◆ WHAT IS REQUIRED ◆
Please reproduce the following records exactly, with nothing omitted.

◆ EXERCISE DATA ◆

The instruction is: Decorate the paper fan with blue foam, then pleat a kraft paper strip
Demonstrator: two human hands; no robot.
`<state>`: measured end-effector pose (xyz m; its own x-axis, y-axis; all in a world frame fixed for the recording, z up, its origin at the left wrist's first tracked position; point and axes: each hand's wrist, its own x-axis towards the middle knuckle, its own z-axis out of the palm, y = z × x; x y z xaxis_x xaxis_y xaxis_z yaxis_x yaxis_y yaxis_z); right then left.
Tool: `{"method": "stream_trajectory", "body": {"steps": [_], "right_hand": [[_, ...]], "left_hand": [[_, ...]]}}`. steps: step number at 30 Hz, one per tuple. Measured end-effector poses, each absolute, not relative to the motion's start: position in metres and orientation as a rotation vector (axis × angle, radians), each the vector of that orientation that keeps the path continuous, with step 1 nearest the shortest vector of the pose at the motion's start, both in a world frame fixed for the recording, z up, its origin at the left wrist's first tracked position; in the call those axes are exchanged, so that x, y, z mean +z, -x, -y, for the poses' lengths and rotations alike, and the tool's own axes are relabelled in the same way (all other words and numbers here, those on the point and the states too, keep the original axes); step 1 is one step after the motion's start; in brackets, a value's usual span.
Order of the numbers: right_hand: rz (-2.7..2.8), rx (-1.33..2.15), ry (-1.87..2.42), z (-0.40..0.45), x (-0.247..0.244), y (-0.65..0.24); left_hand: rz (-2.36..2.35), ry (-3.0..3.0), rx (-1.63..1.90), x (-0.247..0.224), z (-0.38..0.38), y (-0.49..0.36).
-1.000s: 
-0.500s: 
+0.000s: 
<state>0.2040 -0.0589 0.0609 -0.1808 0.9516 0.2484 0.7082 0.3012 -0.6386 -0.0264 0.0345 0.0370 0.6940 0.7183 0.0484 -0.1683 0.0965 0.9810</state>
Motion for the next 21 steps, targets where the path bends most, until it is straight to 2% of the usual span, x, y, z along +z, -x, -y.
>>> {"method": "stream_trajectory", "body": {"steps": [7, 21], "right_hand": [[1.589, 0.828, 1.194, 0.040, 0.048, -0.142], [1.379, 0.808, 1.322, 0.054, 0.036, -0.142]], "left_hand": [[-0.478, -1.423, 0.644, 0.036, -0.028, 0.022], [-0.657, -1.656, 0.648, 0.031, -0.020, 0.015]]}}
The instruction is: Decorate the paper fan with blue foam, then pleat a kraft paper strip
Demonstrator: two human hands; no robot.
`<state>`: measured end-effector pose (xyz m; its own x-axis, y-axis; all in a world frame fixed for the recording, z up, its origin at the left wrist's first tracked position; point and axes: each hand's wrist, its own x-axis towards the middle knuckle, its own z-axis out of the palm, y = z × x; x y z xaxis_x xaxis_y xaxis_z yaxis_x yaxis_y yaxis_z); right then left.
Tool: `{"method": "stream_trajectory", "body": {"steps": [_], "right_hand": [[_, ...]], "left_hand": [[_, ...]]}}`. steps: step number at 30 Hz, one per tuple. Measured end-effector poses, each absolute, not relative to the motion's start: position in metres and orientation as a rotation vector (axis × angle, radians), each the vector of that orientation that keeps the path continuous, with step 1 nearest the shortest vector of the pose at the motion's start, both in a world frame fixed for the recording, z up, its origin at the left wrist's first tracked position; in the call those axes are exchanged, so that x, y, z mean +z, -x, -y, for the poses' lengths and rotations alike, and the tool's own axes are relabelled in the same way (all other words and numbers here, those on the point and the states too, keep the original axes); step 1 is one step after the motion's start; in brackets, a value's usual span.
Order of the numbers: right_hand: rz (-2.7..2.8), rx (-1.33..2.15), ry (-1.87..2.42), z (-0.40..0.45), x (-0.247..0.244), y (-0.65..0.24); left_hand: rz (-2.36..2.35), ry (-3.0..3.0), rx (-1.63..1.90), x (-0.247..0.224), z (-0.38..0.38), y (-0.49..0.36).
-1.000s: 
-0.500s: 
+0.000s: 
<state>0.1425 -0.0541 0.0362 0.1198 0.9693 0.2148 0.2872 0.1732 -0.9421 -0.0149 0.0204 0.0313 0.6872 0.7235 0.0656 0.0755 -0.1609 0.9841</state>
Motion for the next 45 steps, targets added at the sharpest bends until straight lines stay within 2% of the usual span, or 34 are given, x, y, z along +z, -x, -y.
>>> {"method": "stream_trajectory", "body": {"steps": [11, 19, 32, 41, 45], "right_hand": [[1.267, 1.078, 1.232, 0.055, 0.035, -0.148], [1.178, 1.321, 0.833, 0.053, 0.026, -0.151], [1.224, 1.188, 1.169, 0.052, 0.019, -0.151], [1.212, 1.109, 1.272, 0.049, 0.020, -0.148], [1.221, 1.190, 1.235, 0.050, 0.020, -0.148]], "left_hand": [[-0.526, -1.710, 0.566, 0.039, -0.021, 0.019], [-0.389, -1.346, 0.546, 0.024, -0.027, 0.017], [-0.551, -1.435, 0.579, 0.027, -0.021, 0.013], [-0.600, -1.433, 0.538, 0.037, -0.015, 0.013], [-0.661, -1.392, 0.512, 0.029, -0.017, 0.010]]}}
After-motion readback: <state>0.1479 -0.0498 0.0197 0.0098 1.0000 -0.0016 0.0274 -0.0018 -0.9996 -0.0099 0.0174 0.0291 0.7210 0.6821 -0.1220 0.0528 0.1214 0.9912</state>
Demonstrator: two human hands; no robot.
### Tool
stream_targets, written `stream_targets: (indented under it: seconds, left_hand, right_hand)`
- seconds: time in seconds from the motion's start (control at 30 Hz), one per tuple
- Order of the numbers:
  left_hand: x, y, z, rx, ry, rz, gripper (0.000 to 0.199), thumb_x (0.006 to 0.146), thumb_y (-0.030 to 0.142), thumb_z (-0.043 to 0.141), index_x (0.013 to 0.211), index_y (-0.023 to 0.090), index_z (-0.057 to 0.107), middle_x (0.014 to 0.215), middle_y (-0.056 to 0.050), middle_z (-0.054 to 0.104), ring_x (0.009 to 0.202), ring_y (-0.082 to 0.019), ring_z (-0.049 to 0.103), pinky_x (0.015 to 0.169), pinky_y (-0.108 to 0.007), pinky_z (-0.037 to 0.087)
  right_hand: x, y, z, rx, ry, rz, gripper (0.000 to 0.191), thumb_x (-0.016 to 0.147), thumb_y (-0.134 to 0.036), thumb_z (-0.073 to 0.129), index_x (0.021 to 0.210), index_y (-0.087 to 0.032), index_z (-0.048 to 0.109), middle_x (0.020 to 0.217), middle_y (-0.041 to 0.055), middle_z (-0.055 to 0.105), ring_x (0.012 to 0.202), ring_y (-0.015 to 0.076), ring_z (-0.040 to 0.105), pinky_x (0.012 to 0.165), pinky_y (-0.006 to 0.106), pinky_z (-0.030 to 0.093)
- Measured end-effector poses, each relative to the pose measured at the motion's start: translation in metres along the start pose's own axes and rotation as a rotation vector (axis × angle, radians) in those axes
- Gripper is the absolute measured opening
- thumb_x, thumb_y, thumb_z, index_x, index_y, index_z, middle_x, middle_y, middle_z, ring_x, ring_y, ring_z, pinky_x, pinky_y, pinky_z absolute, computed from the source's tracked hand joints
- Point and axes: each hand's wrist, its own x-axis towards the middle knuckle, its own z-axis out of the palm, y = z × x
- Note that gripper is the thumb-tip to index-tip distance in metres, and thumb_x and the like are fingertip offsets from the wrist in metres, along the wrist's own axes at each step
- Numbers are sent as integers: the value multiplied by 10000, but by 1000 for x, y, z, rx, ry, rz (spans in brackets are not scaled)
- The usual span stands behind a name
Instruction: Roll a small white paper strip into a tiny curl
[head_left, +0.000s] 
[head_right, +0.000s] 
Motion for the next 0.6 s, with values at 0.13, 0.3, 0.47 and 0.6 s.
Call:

◆ EXERCISE ANSWER ◆
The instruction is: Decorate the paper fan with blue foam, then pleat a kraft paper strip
Demonstrator: two human hands; no robot.
`<state>`: measured end-effector pose (xyz m; its own x-axis, y-axis; all in a world frame fixed for the recording, z up, its origin at the left wrist's first tracked position; point and axes: each hand's wrist, its own x-axis towards the middle knuckle, its own z-axis out of the palm, y = z × x; x y z xaxis_x xaxis_y xaxis_z yaxis_x yaxis_y yaxis_z); right then left.
Tool: `{"method": "stream_trajectory", "body": {"steps": [_], "right_hand": [[_, ...]], "left_hand": [[_, ...]]}}`. steps: step number at 30 Hz, one per tuple. Measured end-effector poses, each absolute, not relative to the motion's start: position in metres and orientation as a rotation vector (axis × angle, radians), each the vector of that orientation that keeps the path continuous, with step 1 nearest the shortest vector of the pose at the motion's start, both in a world frame fixed for the recording, z up, its origin at the left wrist's first tracked position; in the call those axes are exchanged, so that x, y, z mean +z, -x, -y, for the poses' lengths and rotations alike, and the tool's own axes are relabelled in the same way (all other words and numbers here, those on the point and the states too, keep the original axes); step 1 is one step after the motion's start; in brackets, a value's usual span.
Order of the numbers: right_hand: rz (-2.7..2.8), rx (-1.33..2.15), ry (-1.87..2.42), z (-0.40..0.45), x (-0.247..0.244), y (-0.65..0.24); left_hand: rz (-2.36..2.35), ry (-3.0..3.0), rx (-1.63..1.90), x (-0.247..0.224), z (-0.38..0.38), y (-0.49..0.36).
-1.000s: 
-0.500s: 
+0.000s: 
<state>0.2040 -0.0589 0.0609 -0.1808 0.9516 0.2484 0.7082 0.3012 -0.6386 -0.0264 0.0345 0.0370 0.6940 0.7183 0.0484 -0.1683 0.0965 0.9810</state>
Motion for the next 21 steps, targets where the path bends most, until it is straight to 2% of the usual span, x, y, z along +z, -x, -y.
>>> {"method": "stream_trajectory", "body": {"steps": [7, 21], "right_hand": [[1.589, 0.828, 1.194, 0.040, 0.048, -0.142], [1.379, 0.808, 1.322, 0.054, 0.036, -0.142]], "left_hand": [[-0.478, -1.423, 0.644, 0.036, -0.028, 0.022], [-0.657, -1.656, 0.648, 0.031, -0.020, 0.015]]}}
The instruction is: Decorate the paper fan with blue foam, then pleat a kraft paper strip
Demonstrator: two human hands; no robot.
`<state>`: measured end-effector pose (xyz m; its own x-axis, y-axis; all in a world frame fixed for the recording, z up, its origin at the left wrist's first tracked position; point and axes: each hand's wrist, its own x-axis towards the middle knuckle, its own z-axis out of the palm, y = z × x; x y z xaxis_x xaxis_y xaxis_z yaxis_x yaxis_y yaxis_z); right then left.
Tool: `{"method": "stream_trajectory", "body": {"steps": [_], "right_hand": [[_, ...]], "left_hand": [[_, ...]]}}`. steps: step number at 30 Hz, one per tuple. Measured end-effector poses, each absolute, not relative to the motion's start: position in metres and orientation as a rotation vector (axis × angle, radians), each the vector of that orientation that keeps the path continuous, with step 1 nearest the shortest vector of the pose at the motion's start, both in a world frame fixed for the recording, z up, its origin at the left wrist's first tracked position; in the call those axes are exchanged, so that x, y, z mean +z, -x, -y, for the poses' lengths and rotations alike, and the tool's own axes are relabelled in the same way (all other words and numbers here, those on the point and the states too, keep the original axes); step 1 is one step after the motion's start; in brackets, a value's usual span.
Order of the numbers: right_hand: rz (-2.7..2.8), rx (-1.33..2.15), ry (-1.87..2.42), z (-0.40..0.45), x (-0.247..0.244), y (-0.65..0.24); left_hand: rz (-2.36..2.35), ry (-3.0..3.0), rx (-1.63..1.90), x (-0.247..0.224), z (-0.38..0.38), y (-0.49..0.36).
-1.000s: 
-0.500s: 
+0.000s: 
<state>0.1425 -0.0541 0.0362 0.1198 0.9693 0.2148 0.2872 0.1732 -0.9421 -0.0149 0.0204 0.0313 0.6872 0.7235 0.0656 0.0755 -0.1609 0.9841</state>
Motion for the next 45 steps, targets added at the sharpest bends until straight lines stay within 2% of the usual span, or 34 are given, x, y, z along +z, -x, -y.
>>> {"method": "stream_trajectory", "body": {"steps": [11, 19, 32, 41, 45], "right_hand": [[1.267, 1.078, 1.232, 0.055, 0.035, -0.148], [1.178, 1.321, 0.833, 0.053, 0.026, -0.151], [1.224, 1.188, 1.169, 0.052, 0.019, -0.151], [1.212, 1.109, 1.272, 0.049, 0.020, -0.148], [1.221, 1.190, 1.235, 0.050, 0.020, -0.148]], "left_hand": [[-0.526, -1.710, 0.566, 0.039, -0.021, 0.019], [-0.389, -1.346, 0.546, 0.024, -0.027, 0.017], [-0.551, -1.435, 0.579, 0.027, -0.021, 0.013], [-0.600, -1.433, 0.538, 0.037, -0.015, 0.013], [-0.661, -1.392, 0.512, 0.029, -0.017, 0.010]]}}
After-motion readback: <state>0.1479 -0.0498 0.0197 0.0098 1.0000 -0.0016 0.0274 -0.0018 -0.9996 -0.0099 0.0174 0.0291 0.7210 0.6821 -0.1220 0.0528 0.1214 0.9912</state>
Demonstrator: two human hands; no robot.
### Tool
stream_targets, written `stream_targets: (indented under it: seconds, left_hand, right_hand)`
- seconds: time in seconds from the motion's start (control at 30 Hz), one per tuple
- Order of the numbers:
  left_hand: x, y, z, rx, ry, rz, gripper (0.000 to 0.199), thumb_x (0.006 to 0.146), thumb_y (-0.030 to 0.142), thumb_z (-0.043 to 0.141), index_x (0.013 to 0.211), index_y (-0.023 to 0.090), index_z (-0.057 to 0.107), middle_x (0.014 to 0.215), middle_y (-0.056 to 0.050), middle_z (-0.054 to 0.104), ring_x (0.009 to 0.202), ring_y (-0.082 to 0.019), ring_z (-0.049 to 0.103), pinky_x (0.015 to 0.169), pinky_y (-0.108 to 0.007), pinky_z (-0.037 to 0.087)
  right_hand: x, y, z, rx, ry, rz, gripper (0.000 to 0.191), thumb_x (-0.016 to 0.147), thumb_y (-0.134 to 0.036), thumb_z (-0.073 to 0.129), index_x (0.021 to 0.210), index_y (-0.087 to 0.032), index_z (-0.048 to 0.109), middle_x (0.020 to 0.217), middle_y (-0.041 to 0.055), middle_z (-0.055 to 0.105), ring_x (0.012 to 0.202), ring_y (-0.015 to 0.076), ring_z (-0.040 to 0.105), pinky_x (0.012 to 0.165), pinky_y (-0.006 to 0.106), pinky_z (-0.030 to 0.093)
- Measured end-effector poses, each relative to the pose measured at the motion's start: translation in metres along the start pose's own axes and rotation as a rotation vector (axis × angle, radians) in those axes
- Gripper is the absolute measured opening
- thumb_x, thumb_y, thumb_z, index_x, index_y, index_z, middle_x, middle_y, middle_z, ring_x, ring_y, ring_z, pinky_x, pinky_y, pinky_z absolute, computed from the source's tracked hand joints
- Point and axes: each hand's wrist, its own x-axis towards the middle knuckle, its own z-axis out of the palm, y = z × x
- Note that gripper is the thumb-tip to index-tip distance in metres, and thumb_x and the like are fingertip offsets from the wrist in metres, along the wrist's own axes at each step
- Numbers are sent as integers: the value multiplied by 10000, but by 1000 for x, y, z, rx, ry, rz (spans in brackets are not scaled)
- The usual span stands behind a name
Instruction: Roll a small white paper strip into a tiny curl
[head_left, +0.000s] 
[head_right, +0.000s] 
Motion for the next 0.6 s, with values at 0.13, 0.3, 0.47 and 0.6 s.
Call:

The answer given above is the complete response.